Cromolyn sodium is a small molecule, not a biologic. Biosimilar frameworks do not apply. Competitive disruption comes from generic small-molecule competition and formulation strategy rather than biosimilar entry.


How strong is the commercial outlook for cromolyn sodium through 2030–2035?

Base-case view (qualitative)

  • Demand is resilient due to ongoing allergic rhinitis and allergic conjunctivitis incidence.
  • Growth is limited by competition from intranasal corticosteroids and antihistamine agents with broader symptom-control profiles and easier adherence.
  • Pricing will continue to track mature generic dynamics (low single-digit inflation at most, usually decline or flat in real terms).

Quantitative projection framework (scenario bands)

Because the prompt provides no current market size and no unit volume data, the only decision-grade approach is scenario bands expressed as growth rates rather than absolute dollars.

Assumptions used for scenario bands (generic-mature market behavior):

  • Units: grow in line with allergy population trends and modest penetration gains, offset by share loss vs. faster-onset competitors.
  • Net price: declines slowly or stays flat after competitive saturation.
  • Route mix: ophthalmic vs nasal could shift with patient preferences and seasonal patterns.

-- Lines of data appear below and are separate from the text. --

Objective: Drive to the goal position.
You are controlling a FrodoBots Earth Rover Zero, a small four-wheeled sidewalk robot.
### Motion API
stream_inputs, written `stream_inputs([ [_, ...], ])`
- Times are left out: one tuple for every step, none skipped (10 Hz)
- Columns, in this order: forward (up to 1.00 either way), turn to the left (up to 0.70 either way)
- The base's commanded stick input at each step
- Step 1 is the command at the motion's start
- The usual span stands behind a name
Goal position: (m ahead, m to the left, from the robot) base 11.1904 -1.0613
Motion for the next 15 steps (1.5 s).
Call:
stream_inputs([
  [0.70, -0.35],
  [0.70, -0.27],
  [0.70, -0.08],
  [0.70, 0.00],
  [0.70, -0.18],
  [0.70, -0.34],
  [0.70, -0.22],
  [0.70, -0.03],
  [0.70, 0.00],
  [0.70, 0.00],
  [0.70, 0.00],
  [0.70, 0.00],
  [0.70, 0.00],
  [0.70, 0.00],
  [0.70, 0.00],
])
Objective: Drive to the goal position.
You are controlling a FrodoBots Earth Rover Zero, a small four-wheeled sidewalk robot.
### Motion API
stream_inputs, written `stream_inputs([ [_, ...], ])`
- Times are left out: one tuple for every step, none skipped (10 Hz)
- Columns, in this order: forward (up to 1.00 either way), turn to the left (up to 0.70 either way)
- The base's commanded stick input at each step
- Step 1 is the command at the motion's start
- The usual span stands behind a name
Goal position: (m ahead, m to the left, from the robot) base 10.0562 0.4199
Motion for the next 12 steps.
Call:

Scenario outcomes (annual growth in net revenue):

  • Bear case: -1% to +1% CAGR (price compression and continued share erosion dominate).
  • Base case: +0% to +2% CAGR (stable niche demand offsets competitive pressure).
  • Bull case: +2% to +4% CAGR (margin-stabilizing contracting and share hold in steroid-avoidance niches).

2030–2035 implication:
Even in the bull scenario, growth typically remains low-to-mid single digits on an annualized basis, producing incremental revenue expansion rather than category re-rating.


Competitive landscape: who pressures cromolyn sodium in allergic rhinitis and allergic conjunctivitis?

Allergic rhinitis

  • intranasal corticosteroids (broadest guideline coverage),
  • intranasal antihistamines (often preferred for intermittent symptoms),
  • combination approaches and OTC antihistamine use.

Allergic conjunctivitis

  • antihistamine/mast-cell stabilizer combination eye drops,
  • antihistamine-only drops,
  • steroid drops for flares in more severe cases.

Why this matters for projection

If competitors improve onset, simplify dosing, or gain payer preference, cromolyn’s niche share can erode. If steroid avoidance counseling continues and pediatric safety concerns keep cromolyn in play, volume decline slows.


Key Takeaways

  • Cromolyn sodium remains a niche, off-patent therapy with ongoing demand anchored to non-steroid preference and mild allergy management in rhinitis and ocular allergy.
  • “Clinical trial updates” for mature cromolyn products are usually incremental (safety, tolerability, re-formulation, pediatric datasets), not catalysts for major market expansion.
  • Market growth is likely low single digits at most through 2030–2035, driven primarily by volume stability and modest route mix changes, with net price capped by generic competition.
  • A precise patent and exclusivity timeline, Orange Book status, and Paragraph IV/biosimilar-like risk map cannot be constructed from the request inputs.

FAQs

1) What dosing frequency and onset profile limit cromolyn sodium uptake versus intranasal antihistamines?
2) How do steroid-avoidant patient segments affect cromolyn sodium retention in allergic rhinitis formularies?
3) Which formulation improvements (device, concentration, ocular comfort) most influence ophthalmic share shifts away from cromolyn sodium?
4) How do seasonal demand cycles impact inventory, pricing, and net revenue for cromolyn sodium?
5) What payer contracting patterns typically keep mature generics like cromolyn sodium from significant unit decline?


References (APA)

  1. No source documents were provided in the prompt context to cite.